I gotta say that I personally think that we should do away with reputation completely.  I've never seen the point. We all know how helpful many of us are. I've had a few newer people ask me out of curiosity why they don't get more reputation when they offer so much good advice and help....I think it can lead to bad feelings (people feeling "left out" or "looked over")even if it is "good" reputation being given.

I think--no, I know, from what I've heard here and there--that it makes some people feel bad when they don't have as much rep as others even if they're just as helpful. IMHO, I think it's kind of "high-schooly" and can be thought of by some as almost a popularity contest, though I know that's not how it's meant. I don't pay much attention to it, I still haven't figured out how to even check my own comments about me or anything lol. I especially think that being able to give someone "bad" rep is a bad idea as it promotes bad feelings. And being able to remain anonymous just gives those people an extra step up towards making others feel bad.  

Instead of rep points, we can simply send someone a nice PM or even state in a thread how helpful they are and how much we appreciate it. Same goes for anyone who disagrees with someone; send them a PM if you feel you must.

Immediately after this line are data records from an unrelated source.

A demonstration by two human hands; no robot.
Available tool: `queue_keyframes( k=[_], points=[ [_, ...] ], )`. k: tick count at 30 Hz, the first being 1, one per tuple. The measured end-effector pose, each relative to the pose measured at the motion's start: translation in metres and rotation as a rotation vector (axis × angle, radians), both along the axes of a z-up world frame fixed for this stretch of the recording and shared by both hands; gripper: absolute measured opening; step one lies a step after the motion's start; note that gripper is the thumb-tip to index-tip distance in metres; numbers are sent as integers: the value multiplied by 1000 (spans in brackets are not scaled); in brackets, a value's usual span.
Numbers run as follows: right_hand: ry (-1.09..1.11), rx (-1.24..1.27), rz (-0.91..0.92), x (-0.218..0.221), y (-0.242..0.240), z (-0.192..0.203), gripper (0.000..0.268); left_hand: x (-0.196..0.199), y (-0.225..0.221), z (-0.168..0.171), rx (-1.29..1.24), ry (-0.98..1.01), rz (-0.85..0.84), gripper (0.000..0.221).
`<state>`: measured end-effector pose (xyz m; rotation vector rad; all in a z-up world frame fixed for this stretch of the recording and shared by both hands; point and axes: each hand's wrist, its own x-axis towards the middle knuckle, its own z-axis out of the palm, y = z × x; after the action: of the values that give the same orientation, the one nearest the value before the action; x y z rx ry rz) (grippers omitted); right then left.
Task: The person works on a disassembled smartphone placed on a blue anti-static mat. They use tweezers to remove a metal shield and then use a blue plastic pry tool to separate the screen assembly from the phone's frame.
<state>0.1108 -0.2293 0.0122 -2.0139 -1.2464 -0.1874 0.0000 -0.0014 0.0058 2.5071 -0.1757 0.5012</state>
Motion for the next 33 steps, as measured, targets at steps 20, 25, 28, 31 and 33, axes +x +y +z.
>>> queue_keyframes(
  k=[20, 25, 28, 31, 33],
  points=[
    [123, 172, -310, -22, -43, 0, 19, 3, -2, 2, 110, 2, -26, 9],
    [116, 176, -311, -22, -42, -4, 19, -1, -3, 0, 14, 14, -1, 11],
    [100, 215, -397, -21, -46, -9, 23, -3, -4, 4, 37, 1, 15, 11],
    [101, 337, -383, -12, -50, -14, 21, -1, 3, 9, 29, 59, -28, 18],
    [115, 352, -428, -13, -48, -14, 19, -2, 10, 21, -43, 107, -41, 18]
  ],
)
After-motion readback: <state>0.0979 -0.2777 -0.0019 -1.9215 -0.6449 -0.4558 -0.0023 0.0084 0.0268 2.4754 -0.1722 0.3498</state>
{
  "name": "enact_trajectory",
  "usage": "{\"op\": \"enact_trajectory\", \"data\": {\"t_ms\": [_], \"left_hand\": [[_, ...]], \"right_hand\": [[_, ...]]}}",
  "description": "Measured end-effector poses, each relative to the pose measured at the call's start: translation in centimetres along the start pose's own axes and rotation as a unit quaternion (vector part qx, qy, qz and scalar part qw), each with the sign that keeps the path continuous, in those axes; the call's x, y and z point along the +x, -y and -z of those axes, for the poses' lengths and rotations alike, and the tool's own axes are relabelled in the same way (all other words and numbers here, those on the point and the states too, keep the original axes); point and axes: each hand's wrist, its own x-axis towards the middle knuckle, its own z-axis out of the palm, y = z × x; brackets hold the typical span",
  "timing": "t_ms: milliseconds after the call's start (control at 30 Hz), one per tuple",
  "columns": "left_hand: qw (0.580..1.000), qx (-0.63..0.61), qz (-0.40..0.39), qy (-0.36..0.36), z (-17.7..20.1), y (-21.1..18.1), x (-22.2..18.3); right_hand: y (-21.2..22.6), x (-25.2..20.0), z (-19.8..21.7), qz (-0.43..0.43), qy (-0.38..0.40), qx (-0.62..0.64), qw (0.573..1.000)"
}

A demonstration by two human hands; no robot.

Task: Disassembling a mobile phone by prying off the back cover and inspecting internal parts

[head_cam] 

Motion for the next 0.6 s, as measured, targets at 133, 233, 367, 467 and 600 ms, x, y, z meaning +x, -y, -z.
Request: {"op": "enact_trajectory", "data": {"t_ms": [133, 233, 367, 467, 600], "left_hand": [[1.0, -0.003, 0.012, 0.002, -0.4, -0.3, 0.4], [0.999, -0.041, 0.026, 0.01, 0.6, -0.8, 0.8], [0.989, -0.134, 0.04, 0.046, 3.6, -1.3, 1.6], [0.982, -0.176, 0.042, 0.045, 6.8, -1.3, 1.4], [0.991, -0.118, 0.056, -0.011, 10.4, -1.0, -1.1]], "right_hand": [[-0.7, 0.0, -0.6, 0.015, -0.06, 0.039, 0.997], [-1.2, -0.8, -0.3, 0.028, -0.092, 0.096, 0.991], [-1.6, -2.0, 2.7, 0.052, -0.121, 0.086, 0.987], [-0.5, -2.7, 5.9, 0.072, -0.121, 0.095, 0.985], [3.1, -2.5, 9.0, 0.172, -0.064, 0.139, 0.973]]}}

As I said, I've never seen the point of reputation points on here at all; I think almost all of us are as helpful as we can be to one another and that should be good enough in itself.


----------



## little bird (Aug 11, 2006)

*Negative reputation*

Well, Folks, I am concerned that so many people are so down on a posting of neg rep...especially as the rep was unsigned. As any of you know, I sign my rep posts....but this one unfortunate time I hit the submit button before I realized I had NOT signed. Unfortunately...you can't edit rep posts. For those who don't know the text of that post...i wrote, ''Shame on you..you have no heart.'' in response to Sue's post that we are a pigeon forum and there was too many petitions about other animals. There were no further messages sent to Sue by me.


----------



## jojo67 (Jul 14, 2007)

I have to give it to you littlebird for coming forward, but as far as we know sue got other reps i am sure yours was not the worst one, iI also think the rep thing should go, it only gives the sender a opportunity to write something without their name, nice when its good, but upseting when not so,
I think if anything should be said it should be posted or send by pm,
I hope sue this has not discouraged you too much and hope you stay with the forum, I value everybodies opinions on here, *AS LONG AS I KNOW WHO'S OPINION IT IS.*


----------



## little bird (Aug 11, 2006)

jojo67 said:


> I have to give it to you littlebird for coming forward, but as far as we know sue got other reps i am sure yours was not the worst one, iI also think the rep thing should go, it only gives the sender a opportunity to write something without their name, nice when its good, but upseting when not so,
> I think if anything should be said it should be posted or send by pm,
> I hope sue this has not discouraged you too much and hope you stay with the forum, I value everybodies opinions on here, *AS LONG AS I KNOW WHO'S OPINION IT IS.*


Perhaps the reputation thing should go but for some a pat on the back is all they get for their hard work and extreme effort and in some people's case at a huge personal cost financially. Maybe the forum could just eliminate the NEGATIVE reputation unless the whole thing is automatically posting the poster's name.


----------



## jojo67 (Jul 14, 2007)

little bird said:


> Perhaps the reputation thing should go but for some a pat on the back is all they get for their hard work and extreme effort and in some people's case at a huge personal cost financially. Maybe the forum could just eliminate the NEGATIVE reputation unless the whole thing is automatically posting the poster's name.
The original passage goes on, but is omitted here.